▶ [WHAT NEEDS TO BE DONE]: Count the lines in the records below that contain the word "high", and give only that count.

Collected data:
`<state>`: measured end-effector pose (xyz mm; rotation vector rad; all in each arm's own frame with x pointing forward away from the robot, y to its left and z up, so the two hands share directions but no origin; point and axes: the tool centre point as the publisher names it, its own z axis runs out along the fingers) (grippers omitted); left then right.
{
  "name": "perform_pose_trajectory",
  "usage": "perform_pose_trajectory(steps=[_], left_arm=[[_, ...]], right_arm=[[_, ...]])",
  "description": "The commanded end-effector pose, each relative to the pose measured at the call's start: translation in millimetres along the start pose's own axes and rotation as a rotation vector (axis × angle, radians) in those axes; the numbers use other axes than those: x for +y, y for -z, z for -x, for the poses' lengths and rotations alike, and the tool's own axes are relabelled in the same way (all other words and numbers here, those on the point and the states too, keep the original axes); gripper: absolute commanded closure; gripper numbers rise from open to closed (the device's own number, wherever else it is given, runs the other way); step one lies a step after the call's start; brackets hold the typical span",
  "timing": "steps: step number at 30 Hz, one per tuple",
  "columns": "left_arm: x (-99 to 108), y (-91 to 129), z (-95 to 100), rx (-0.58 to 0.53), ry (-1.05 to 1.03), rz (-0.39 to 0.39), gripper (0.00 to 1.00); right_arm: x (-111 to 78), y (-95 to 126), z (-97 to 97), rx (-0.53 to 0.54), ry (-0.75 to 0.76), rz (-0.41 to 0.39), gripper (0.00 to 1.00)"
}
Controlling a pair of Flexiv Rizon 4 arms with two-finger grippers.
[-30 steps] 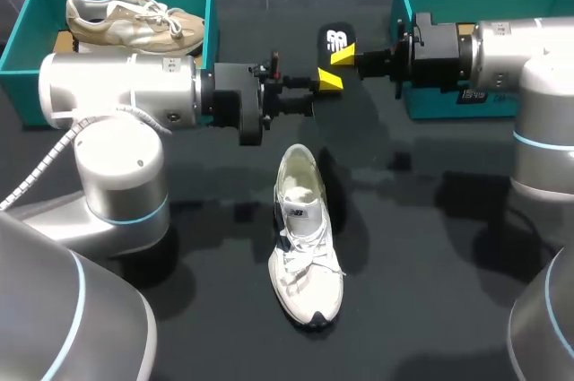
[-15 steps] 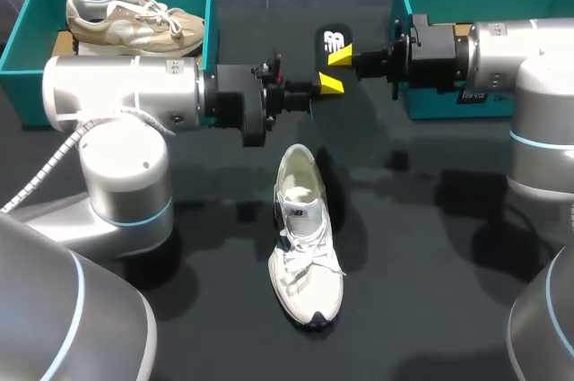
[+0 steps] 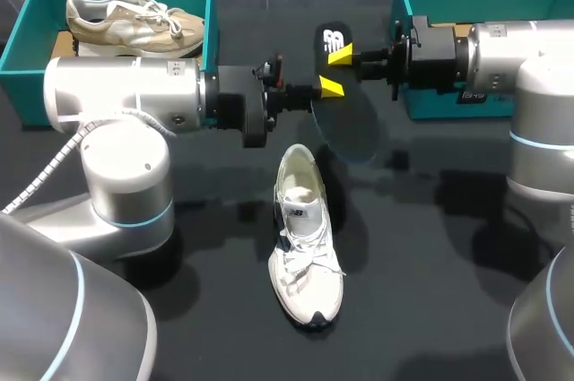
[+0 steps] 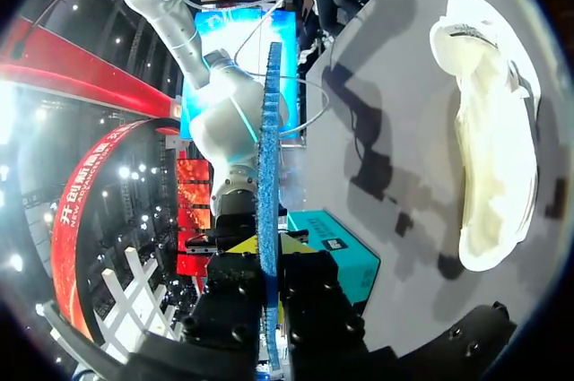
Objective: Take the shoe out of the shoebox, open the shoe tongue, remove and reinsert the insole, then place the shoe into the shoebox
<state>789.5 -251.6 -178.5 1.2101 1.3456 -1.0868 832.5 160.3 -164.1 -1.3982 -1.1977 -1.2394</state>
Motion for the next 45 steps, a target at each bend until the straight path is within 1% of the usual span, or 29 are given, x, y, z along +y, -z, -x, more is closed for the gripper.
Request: perform_pose_trajectory(steps=[1, 11, 14, 19, 21, 23, 36, 40, 41, 42, 43, 45], left_arm=[[-0.7, 7.3, -1.3, 0.013, -0.015, 0.004, 1.0], [3.8, 37.9, -8.4, 0.048, -0.001, 0.03, 1.0], [4.7, 47.7, -8.3, 0.052, 0.027, 0.039, 1.0], [4.0, 64.7, -7.4, 0.054, 0.084, 0.03, 1.0], [2.4, 69.7, -6.6, 0.059, 0.098, 0.029, 1.0], [1.0, 74.9, -4.9, 0.072, 0.162, 0.026, 1.0], [1.0, 74.9, -4.9, 0.072, 0.162, 0.026, 1.0], [-6.5, 82.4, 4.9, 0.145, 0.47, -0.07, 1.0], [-9.8, 86.7, 8.7, 0.166, 0.536, -0.108, 1.0], [-13.3, 90.4, 12.7, 0.181, 0.591, -0.117, 1.0], [-17.0, 93.4, 15.7, 0.2, 0.632, -0.145, 1.0], [-22.4, 98.2, 22.5, 0.229, 0.734, -0.158, 1.0]], right_arm=[[-6.1, 5.0, -2.2, 0.002, 0.004, 0.013, 0.0], [-15.4, 22.8, -2.5, 0.012, 0.025, 0.01, 0.0], [-17.0, 27.1, -2.3, 0.015, 0.04, 0.009, 0.0], [-21.4, 31.5, -1.1, 0.024, 0.053, 0.015, 0.0], [-22.7, 32.6, 0.2, 0.029, 0.066, 0.003, 0.0], [-23.4, 33.2, 0.8, 0.041, 0.078, -0.013, 0.0], [-23.4, 33.2, 0.8, 0.041, 0.078, -0.013, 0.0], [-23.4, 33.2, 0.8, 0.041, 0.078, -0.013, 0.0], [-23.4, 33.2, 0.8, 0.041, 0.078, -0.013, 0.0], [-23.4, 33.2, 0.8, 0.041, 0.078, -0.013, 0.0], [-23.4, 33.2, 0.8, 0.041, 0.078, -0.013, 0.0], [-23.4, 33.2, 0.8, 0.041, 0.078, -0.013, 0.0]])
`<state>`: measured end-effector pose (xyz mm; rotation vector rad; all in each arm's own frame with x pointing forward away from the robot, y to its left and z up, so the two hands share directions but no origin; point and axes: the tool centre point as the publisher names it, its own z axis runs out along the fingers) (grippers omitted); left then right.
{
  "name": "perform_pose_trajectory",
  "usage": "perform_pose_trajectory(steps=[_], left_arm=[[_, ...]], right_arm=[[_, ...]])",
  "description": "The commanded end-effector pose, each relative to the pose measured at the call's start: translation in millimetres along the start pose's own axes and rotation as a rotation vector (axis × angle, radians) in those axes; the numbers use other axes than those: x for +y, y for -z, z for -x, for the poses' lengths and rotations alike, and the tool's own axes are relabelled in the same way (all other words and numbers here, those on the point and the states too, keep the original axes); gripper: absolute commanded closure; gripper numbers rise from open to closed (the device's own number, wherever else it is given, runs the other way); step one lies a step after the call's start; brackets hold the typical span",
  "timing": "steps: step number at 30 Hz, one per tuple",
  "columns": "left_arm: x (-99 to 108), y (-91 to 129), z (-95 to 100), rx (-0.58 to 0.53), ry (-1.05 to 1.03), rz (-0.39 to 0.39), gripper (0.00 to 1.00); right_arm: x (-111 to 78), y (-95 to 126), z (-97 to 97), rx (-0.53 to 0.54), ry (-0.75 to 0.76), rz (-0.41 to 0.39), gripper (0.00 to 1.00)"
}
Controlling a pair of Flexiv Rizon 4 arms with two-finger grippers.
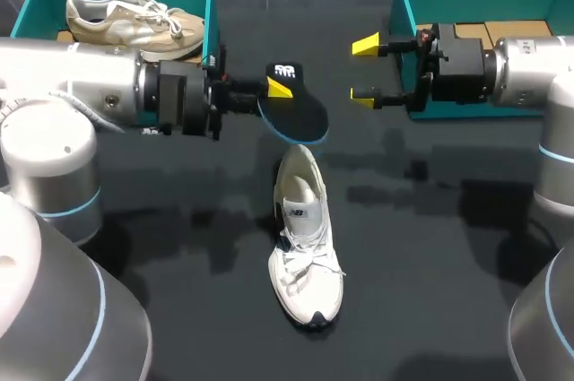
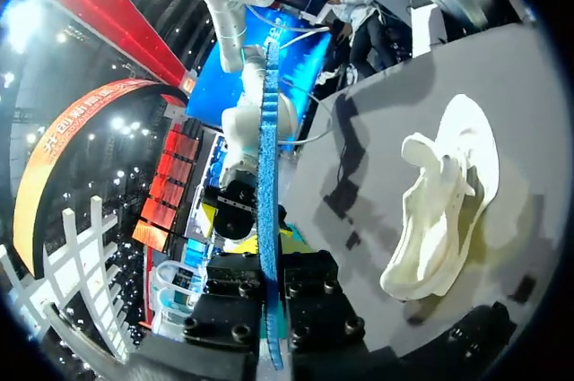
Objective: Take the shoe out of the shoebox, open the shoe tongue, remove and reinsert the insole, then place the shoe into the shoebox
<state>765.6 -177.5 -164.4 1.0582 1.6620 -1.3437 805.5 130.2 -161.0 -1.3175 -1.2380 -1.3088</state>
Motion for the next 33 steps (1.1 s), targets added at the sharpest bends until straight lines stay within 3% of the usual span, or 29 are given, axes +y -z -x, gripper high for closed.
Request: perform_pose_trajectory(steps=[1, 7, 18, 30, 33], left_arm=[[-15.1, 24.3, 14.0, 0.177, 0.412, -0.115, 1.0], [-20.1, 30.0, 19.4, 0.181, 0.772, -0.123, 1.0], [-30.7, 26.9, 4.4, 0.073, 1.079, -0.022, 1.0], [-32.7, 36.0, 7.1, -0.022, 1.327, 0.012, 1.0], [-29.9, 35.9, 3.3, 0.01, 1.476, -0.013, 1.0]], right_arm=[[-0.7, -0.4, 0.1, -0.004, -0.001, -0.001, 0.0], [-0.7, -0.4, 0.1, -0.004, -0.001, -0.001, 0.0], [-0.7, -0.4, 0.1, -0.004, -0.001, -0.001, 0.0], [-0.7, -0.4, 0.1, -0.004, -0.001, -0.001, 0.0], [-0.7, -0.4, 0.1, -0.004, -0.001, -0.001, 0.0]])
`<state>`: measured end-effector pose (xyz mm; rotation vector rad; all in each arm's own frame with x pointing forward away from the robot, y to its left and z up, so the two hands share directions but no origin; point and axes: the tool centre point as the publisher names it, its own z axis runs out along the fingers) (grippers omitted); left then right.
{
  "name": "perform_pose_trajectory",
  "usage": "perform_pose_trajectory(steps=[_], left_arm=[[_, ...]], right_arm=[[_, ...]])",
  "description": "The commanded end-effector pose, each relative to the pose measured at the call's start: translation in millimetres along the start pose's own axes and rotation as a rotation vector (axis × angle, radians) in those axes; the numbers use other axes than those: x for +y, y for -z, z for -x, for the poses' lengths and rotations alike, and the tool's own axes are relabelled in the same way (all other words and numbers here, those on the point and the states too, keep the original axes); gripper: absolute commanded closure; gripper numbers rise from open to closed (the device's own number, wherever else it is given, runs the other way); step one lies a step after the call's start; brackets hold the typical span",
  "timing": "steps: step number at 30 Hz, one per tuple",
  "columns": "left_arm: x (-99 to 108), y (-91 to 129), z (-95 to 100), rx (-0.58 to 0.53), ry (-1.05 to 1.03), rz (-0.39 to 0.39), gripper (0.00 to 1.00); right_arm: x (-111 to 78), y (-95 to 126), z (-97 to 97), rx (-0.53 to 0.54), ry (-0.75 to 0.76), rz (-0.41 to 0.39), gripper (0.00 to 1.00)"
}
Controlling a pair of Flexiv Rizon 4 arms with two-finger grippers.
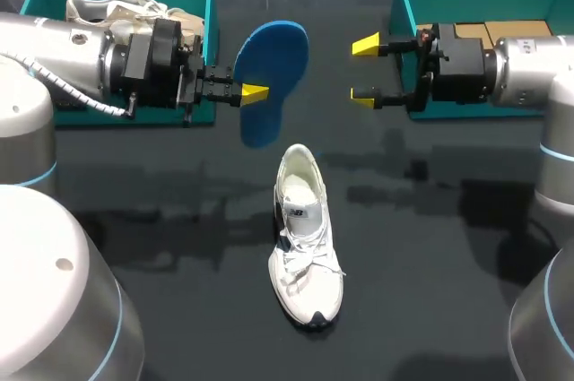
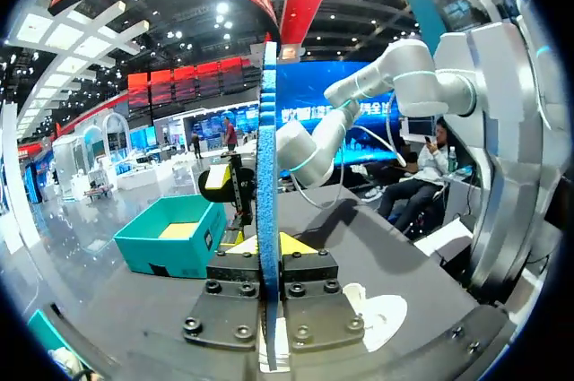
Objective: Take the shoe out of the shoebox, open the shoe tongue, remove and reinsert the insole, then place the shoe into the shoebox
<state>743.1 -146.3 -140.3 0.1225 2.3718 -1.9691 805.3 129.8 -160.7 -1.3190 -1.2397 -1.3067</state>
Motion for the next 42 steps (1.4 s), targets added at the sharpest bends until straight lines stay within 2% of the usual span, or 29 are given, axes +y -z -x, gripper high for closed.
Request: perform_pose_trajectory(steps=[1, 2, 17, 18, 26, 33, 42], left_arm=[[5.5, -1.5, -4.2, -0.019, 0.472, -0.015, 1.0], [7.9, -2.4, -3.0, -0.003, 0.522, -0.016, 1.0], [8.8, -2.8, -3.9, -0.008, 0.517, -0.01, 1.0], [9.5, -2.8, -5.4, 0.005, 0.555, 0.01, 1.0], [7.5, -1.0, -7.6, 0.066, 0.802, -0.013, 1.0], [2.4, 1.7, -2.9, 0.132, 1.08, -0.01, 1.0], [-1.2, 1.7, 4.9, 0.179, 1.306, -0.012, 1.0]], right_arm=[[-0.5, -0.9, 0.3, -0.002, -0.001, 0.0, 0.0], [-0.5, -0.9, 0.3, -0.002, -0.001, 0.0, 0.0], [-0.5, -0.9, 0.3, -0.002, -0.001, 0.0, 0.0], [-0.5, -0.9, 0.3, -0.002, -0.001, 0.0, 0.0], [-0.5, -0.9, 0.3, -0.002, -0.001, 0.0, 0.0], [-0.5, -0.9, 0.3, -0.002, -0.001, 0.0, 0.0], [-0.5, -0.9, 0.3, -0.002, -0.001, 0.0, 0.0]])
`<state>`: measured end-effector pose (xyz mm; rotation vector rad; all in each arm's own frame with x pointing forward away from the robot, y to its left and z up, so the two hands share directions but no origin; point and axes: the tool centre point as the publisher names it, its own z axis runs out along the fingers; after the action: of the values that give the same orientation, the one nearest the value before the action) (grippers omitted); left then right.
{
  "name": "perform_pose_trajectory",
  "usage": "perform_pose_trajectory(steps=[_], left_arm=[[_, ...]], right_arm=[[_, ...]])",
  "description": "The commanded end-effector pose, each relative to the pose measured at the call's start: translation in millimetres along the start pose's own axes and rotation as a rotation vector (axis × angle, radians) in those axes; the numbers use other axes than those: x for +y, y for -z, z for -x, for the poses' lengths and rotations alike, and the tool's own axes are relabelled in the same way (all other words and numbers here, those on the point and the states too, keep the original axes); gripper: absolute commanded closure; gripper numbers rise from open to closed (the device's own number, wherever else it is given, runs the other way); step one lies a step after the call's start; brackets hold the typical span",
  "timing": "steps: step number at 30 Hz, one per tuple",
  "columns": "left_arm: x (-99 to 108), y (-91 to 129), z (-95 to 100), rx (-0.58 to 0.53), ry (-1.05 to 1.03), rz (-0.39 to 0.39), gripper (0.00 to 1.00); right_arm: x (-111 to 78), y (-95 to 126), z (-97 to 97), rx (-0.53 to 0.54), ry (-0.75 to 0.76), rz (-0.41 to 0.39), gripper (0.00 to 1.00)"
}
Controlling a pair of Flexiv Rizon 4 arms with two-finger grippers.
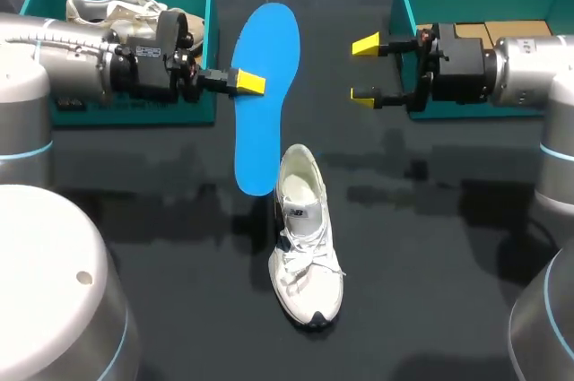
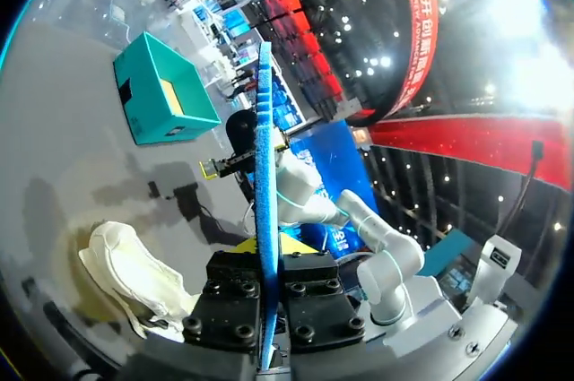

▶ [PROBLEM SOLUTION]: 2